Go through the data line by line. Copy each one holding the string "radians".

Material supplied Block Start

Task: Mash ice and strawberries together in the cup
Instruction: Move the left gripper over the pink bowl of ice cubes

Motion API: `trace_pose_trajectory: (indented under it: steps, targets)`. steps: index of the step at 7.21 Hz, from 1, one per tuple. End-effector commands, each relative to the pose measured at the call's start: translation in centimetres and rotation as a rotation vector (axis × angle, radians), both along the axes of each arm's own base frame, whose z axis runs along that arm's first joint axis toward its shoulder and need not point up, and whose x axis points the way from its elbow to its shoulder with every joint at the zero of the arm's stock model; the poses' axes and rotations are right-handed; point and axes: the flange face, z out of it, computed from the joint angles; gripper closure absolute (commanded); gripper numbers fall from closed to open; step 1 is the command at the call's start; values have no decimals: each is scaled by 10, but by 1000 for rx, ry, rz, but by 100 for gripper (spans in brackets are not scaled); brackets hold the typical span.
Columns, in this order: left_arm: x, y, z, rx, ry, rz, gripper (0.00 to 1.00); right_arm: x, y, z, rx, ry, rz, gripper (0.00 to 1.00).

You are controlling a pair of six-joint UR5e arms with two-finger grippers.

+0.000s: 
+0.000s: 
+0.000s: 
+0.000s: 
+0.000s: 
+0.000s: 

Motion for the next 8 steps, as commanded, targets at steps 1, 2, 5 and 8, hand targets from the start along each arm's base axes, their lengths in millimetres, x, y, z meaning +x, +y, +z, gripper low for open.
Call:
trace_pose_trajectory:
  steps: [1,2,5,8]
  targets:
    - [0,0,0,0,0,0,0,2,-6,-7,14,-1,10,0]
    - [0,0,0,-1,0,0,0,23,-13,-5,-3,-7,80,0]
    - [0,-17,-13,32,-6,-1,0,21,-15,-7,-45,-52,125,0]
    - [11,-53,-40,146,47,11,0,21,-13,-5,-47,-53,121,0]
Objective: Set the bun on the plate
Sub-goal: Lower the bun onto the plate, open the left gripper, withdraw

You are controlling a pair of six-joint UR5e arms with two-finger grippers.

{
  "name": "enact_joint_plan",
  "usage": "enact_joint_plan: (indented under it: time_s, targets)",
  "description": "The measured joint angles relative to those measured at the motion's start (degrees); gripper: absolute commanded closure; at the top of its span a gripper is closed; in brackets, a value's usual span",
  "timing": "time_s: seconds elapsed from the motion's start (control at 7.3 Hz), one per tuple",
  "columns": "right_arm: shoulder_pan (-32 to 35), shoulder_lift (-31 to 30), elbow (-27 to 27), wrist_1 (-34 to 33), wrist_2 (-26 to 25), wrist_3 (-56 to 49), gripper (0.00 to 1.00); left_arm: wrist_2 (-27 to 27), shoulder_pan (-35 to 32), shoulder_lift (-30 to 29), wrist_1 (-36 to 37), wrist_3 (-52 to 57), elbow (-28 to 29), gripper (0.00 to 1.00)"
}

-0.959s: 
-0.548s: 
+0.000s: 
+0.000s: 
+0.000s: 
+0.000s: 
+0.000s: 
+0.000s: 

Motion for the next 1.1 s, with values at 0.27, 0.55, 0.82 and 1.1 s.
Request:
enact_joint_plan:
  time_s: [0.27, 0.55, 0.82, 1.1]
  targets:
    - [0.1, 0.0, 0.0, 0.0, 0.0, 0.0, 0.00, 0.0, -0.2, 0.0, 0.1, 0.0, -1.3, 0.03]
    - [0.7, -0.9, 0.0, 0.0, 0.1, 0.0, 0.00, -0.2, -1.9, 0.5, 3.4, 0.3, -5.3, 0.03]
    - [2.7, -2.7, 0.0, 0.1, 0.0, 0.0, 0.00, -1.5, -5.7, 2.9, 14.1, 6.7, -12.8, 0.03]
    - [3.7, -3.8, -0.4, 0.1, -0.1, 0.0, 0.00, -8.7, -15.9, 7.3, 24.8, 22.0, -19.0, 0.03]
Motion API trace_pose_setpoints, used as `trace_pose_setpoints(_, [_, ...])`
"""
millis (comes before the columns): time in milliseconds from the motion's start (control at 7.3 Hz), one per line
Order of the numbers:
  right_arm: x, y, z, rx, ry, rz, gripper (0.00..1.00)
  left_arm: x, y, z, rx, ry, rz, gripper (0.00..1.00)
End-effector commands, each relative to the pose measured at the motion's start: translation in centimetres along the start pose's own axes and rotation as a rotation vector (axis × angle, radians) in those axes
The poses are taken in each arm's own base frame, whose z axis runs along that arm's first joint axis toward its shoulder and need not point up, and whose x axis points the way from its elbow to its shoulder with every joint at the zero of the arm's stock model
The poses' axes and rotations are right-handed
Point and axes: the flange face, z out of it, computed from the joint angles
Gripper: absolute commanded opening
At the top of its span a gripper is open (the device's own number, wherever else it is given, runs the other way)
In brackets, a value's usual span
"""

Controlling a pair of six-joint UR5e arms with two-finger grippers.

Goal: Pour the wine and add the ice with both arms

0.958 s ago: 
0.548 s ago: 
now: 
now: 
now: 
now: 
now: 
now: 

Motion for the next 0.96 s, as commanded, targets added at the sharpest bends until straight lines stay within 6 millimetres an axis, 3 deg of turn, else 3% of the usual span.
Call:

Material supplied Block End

*Solution for this exercise*
Motion API: `trace_pose_trajectory: (indented under it: steps, targets)`. steps: index of the step at 7.21 Hz, from 1, one per tuple. End-effector commands, each relative to the pose measured at the call's start: translation in centimetres and rotation as a rotation vector (axis × angle, radians), both along the axes of each arm's own base frame, whose z axis runs along that arm's first joint axis toward its shoulder and need not point up, and whose x axis points the way from its elbow to its shoulder with every joint at the zero of the arm's stock model; the poses' axes and rotations are right-handed; point and axes: the flange face, z out of it, computed from the joint angles; gripper closure absolute (commanded); gripper numbers fall from closed to open; step 1 is the command at the call's start; values have no decimals: each is scaled by 10, but by 1000 for rx, ry, rz, but by 100 for gripper (spans in brackets are not scaled); brackets hold the typical span.
End-effector commands, each relative to the pose measured at the motion's start: translation in centimetres along the start pose's own axes and rotation as a rotation vector (axis × angle, radians) in those axes

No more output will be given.